**Assignment**
Gather all lines in the records below that include the word "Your".

[Records contained in a dataset]
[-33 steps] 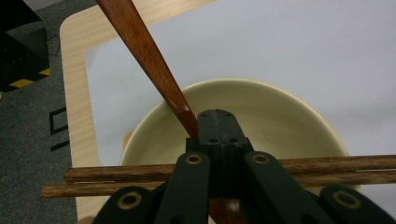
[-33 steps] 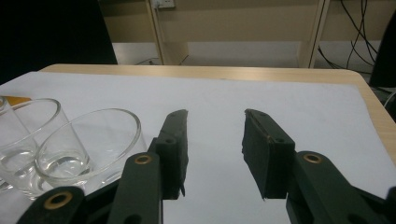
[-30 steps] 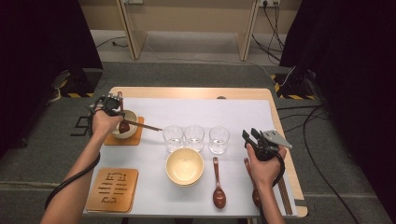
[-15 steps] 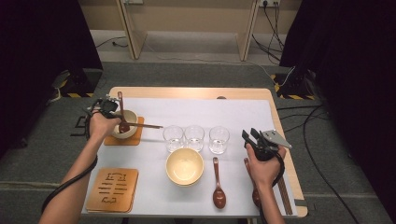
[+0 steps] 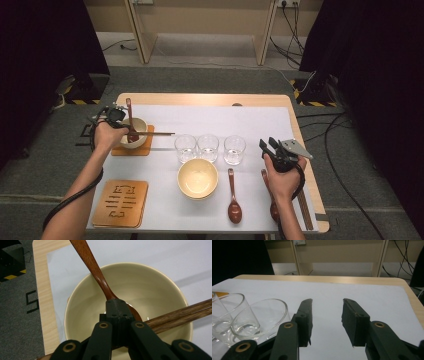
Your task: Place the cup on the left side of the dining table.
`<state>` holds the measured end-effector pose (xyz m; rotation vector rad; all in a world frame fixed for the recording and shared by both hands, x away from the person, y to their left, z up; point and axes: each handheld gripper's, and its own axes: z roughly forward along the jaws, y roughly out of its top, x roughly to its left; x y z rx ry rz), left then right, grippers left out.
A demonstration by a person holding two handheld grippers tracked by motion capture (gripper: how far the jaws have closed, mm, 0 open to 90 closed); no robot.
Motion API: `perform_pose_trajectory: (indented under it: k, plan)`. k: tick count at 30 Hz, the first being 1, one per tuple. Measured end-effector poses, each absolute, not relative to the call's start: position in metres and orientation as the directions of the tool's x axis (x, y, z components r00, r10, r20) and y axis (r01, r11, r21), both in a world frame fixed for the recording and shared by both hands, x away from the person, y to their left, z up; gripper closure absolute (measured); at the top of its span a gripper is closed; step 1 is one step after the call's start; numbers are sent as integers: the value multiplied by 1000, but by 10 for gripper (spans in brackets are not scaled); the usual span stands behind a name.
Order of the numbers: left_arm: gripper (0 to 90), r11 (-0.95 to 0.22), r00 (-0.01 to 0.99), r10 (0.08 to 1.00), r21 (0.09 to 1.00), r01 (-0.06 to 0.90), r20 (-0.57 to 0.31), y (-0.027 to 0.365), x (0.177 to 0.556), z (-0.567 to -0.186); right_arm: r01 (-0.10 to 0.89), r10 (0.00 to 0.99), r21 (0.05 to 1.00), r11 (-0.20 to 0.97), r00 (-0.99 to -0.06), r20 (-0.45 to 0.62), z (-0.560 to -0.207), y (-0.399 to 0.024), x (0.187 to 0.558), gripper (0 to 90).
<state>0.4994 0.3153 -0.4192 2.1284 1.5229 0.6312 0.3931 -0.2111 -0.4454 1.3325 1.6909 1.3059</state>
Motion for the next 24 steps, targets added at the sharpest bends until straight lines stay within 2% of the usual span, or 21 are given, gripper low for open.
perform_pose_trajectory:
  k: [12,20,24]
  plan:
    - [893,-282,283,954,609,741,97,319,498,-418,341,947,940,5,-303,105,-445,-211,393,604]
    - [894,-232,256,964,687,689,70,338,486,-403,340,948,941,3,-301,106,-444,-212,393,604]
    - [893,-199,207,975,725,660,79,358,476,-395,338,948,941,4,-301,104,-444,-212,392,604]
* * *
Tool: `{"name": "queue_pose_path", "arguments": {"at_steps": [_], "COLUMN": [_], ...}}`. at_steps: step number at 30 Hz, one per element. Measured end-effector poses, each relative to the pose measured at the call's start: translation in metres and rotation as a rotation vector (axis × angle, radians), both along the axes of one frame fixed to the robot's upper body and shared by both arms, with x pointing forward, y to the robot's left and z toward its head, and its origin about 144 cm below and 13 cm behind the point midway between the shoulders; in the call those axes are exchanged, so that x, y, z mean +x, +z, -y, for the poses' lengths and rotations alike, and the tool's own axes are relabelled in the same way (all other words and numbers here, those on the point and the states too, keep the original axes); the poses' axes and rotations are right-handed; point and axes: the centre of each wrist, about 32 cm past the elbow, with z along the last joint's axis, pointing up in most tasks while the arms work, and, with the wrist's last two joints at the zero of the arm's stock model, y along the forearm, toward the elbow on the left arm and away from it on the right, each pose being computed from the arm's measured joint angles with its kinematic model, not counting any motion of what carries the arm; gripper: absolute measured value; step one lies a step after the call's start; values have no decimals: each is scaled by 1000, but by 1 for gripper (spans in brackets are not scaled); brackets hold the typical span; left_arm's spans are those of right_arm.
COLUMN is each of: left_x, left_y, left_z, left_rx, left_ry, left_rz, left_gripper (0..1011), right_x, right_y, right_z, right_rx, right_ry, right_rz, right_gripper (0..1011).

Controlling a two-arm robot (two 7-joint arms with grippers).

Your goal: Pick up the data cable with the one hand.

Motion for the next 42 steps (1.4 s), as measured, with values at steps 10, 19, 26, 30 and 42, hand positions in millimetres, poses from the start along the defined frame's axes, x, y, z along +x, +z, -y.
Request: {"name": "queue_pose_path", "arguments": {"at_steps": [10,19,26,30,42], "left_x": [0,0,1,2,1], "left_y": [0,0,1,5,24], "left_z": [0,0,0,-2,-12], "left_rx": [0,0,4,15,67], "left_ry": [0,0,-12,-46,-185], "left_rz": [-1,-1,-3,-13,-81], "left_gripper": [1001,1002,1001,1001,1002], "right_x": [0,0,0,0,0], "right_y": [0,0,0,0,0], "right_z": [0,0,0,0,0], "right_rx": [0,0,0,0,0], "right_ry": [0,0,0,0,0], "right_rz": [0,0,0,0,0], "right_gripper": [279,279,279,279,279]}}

**Written answer**
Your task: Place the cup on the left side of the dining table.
Your goal: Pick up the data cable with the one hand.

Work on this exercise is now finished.